Problem requirements :: The required output is a word-for-word restatement of the material below, from the line with "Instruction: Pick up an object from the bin" through its last line, inclusive.

Supplied data ::
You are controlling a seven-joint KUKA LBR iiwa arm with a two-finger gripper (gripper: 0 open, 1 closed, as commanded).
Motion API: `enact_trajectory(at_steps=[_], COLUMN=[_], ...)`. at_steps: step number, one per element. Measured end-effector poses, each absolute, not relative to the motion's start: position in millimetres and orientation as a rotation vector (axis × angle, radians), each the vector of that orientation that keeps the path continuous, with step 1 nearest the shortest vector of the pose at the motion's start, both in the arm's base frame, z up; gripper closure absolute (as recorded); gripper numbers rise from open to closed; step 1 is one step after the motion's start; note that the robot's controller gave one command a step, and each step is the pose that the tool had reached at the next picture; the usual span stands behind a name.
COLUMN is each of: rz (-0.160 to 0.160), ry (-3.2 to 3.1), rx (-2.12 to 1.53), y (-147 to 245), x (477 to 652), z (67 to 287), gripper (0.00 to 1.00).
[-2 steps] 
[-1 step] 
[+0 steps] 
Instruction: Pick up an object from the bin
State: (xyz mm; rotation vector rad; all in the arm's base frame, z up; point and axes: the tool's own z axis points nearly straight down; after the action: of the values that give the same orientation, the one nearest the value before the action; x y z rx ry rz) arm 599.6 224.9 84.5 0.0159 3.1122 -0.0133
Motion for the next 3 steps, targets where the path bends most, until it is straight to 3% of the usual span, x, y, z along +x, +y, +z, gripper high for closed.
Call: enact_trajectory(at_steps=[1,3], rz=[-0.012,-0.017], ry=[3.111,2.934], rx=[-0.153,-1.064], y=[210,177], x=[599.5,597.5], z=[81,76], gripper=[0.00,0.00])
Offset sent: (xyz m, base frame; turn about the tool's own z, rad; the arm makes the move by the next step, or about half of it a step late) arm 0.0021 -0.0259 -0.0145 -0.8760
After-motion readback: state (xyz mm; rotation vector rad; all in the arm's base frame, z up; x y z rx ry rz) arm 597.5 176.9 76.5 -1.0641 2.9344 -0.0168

Result of the task ::
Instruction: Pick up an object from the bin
State: (xyz mm; rotation vector rad; all in the arm's base frame, z up; point and axes: the tool's own z axis points nearly straight down; after the action: of the values that give the same orientation, the one nearest the value before the action; x y z rx ry rz) arm 599.6 224.9 84.5 0.0159 3.1122 -0.0133
Motion for the next 3 steps, targets where the path bends most, until it is straight to 3% of the usual span, x, y, z along +x, +y, +z, gripper high for closed.
Call: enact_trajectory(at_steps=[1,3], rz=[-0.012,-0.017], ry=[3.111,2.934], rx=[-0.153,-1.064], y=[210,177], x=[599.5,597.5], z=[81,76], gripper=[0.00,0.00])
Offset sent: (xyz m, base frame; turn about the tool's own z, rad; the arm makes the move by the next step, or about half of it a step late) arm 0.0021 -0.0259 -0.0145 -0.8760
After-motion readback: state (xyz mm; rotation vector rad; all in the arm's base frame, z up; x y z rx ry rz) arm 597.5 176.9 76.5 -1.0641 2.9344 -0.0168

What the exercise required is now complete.